- **What to work on**
Copy every line below precisely, leaving nothing out.

+-------+

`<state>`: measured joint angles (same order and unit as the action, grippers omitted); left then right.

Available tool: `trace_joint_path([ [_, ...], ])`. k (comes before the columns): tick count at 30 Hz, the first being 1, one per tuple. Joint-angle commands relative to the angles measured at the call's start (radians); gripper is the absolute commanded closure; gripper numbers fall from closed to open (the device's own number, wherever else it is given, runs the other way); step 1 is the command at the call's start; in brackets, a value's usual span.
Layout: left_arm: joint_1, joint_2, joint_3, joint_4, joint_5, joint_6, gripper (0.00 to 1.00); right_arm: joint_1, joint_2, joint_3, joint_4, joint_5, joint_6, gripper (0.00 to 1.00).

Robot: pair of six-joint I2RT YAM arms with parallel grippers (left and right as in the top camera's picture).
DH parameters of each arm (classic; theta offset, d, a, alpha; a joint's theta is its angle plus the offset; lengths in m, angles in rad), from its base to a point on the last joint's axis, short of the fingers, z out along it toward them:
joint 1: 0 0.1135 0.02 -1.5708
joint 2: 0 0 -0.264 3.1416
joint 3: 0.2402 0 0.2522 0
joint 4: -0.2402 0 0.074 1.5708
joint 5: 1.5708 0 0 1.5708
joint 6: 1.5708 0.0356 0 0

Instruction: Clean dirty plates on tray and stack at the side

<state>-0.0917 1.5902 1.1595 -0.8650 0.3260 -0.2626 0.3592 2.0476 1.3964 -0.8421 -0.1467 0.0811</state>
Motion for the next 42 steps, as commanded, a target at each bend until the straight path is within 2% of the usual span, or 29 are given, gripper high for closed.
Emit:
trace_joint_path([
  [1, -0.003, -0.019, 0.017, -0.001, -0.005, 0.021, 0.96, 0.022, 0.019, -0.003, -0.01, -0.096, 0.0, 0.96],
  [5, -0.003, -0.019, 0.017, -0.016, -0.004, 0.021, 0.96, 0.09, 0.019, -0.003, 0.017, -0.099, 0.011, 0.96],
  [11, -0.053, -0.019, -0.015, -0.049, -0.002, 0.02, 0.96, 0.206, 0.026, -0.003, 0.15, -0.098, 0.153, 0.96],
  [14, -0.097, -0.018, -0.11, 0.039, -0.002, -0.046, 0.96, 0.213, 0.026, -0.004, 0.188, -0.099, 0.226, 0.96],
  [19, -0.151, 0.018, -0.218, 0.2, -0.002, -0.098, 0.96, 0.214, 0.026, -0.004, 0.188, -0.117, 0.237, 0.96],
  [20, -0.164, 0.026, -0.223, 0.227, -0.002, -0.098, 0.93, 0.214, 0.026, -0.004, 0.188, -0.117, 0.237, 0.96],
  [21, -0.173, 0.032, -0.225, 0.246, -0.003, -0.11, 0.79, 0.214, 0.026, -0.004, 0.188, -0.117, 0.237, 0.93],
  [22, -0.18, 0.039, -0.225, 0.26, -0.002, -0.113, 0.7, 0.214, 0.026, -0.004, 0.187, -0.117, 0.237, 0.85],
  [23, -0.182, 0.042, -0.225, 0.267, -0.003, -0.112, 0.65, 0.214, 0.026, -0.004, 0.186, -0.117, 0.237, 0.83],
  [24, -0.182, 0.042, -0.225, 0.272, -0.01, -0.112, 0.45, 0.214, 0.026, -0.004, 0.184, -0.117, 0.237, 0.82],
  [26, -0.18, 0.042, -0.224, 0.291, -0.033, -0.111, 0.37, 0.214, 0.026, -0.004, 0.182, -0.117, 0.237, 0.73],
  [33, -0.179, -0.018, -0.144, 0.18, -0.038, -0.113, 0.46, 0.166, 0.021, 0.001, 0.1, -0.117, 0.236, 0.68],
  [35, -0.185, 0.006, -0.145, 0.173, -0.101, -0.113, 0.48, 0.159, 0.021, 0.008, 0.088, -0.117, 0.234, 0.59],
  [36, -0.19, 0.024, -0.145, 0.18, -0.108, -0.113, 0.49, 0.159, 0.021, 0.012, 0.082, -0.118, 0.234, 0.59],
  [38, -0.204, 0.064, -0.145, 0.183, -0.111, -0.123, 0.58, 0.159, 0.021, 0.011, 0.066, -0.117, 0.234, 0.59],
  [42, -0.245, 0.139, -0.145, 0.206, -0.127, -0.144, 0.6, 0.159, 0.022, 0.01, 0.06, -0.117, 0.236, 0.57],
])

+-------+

- **Completed task**
`<state>`: measured joint angles (same order and unit as the action, grippers omitted); left then right.

Available tool: `trace_joint_path([ [_, ...], ])`. k (comes before the columns): tick count at 30 Hz, the first being 1, one per tuple. Joint-angle commands relative to the angles measured at the call's start (radians); gripper is the absolute commanded closure; gripper numbers fall from closed to open (the device's own number, wherever else it is given, runs the other way); step 1 is the command at the call's start; in brackets, a value's usual span.
Layout: left_arm: joint_1, joint_2, joint_3, joint_4, joint_5, joint_6, gripper (0.00 to 1.00); right_arm: joint_1, joint_2, joint_3, joint_4, joint_5, joint_6, gripper (0.00 to 1.00).

Robot: pair of six-joint I2RT YAM arms with parallel grippers (left and right as in the top camera's picture).
DH parameters of each arm (classic; theta offset, d, a, alpha; a joint's theta is its angle plus the offset; lengths in m, angles in rad), from its base to a point on the last joint's axis, short of the fingers, z out along it toward them:
joint 1: 0 0.1135 0.02 -1.5708
joint 2: 0 0 -0.264 3.1416
joint 3: 0.2402 0 0.2522 0
joint 4: -0.2402 0 0.074 1.5708
joint 5: 1.5708 0 0 1.5708
joint 6: 1.5708 0.0356 0 0

Instruction: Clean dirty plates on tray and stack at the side

<state>-0.0917 1.5902 1.1595 -0.8650 0.3260 -0.2626 0.3592 2.0476 1.3964 -0.8421 -0.1467 0.0811</state>
Motion for the next 42 steps, as commanded, a target at each bend until the straight path is within 2% of the usual span, or 29 are given, gripper high for closed.
Emit:
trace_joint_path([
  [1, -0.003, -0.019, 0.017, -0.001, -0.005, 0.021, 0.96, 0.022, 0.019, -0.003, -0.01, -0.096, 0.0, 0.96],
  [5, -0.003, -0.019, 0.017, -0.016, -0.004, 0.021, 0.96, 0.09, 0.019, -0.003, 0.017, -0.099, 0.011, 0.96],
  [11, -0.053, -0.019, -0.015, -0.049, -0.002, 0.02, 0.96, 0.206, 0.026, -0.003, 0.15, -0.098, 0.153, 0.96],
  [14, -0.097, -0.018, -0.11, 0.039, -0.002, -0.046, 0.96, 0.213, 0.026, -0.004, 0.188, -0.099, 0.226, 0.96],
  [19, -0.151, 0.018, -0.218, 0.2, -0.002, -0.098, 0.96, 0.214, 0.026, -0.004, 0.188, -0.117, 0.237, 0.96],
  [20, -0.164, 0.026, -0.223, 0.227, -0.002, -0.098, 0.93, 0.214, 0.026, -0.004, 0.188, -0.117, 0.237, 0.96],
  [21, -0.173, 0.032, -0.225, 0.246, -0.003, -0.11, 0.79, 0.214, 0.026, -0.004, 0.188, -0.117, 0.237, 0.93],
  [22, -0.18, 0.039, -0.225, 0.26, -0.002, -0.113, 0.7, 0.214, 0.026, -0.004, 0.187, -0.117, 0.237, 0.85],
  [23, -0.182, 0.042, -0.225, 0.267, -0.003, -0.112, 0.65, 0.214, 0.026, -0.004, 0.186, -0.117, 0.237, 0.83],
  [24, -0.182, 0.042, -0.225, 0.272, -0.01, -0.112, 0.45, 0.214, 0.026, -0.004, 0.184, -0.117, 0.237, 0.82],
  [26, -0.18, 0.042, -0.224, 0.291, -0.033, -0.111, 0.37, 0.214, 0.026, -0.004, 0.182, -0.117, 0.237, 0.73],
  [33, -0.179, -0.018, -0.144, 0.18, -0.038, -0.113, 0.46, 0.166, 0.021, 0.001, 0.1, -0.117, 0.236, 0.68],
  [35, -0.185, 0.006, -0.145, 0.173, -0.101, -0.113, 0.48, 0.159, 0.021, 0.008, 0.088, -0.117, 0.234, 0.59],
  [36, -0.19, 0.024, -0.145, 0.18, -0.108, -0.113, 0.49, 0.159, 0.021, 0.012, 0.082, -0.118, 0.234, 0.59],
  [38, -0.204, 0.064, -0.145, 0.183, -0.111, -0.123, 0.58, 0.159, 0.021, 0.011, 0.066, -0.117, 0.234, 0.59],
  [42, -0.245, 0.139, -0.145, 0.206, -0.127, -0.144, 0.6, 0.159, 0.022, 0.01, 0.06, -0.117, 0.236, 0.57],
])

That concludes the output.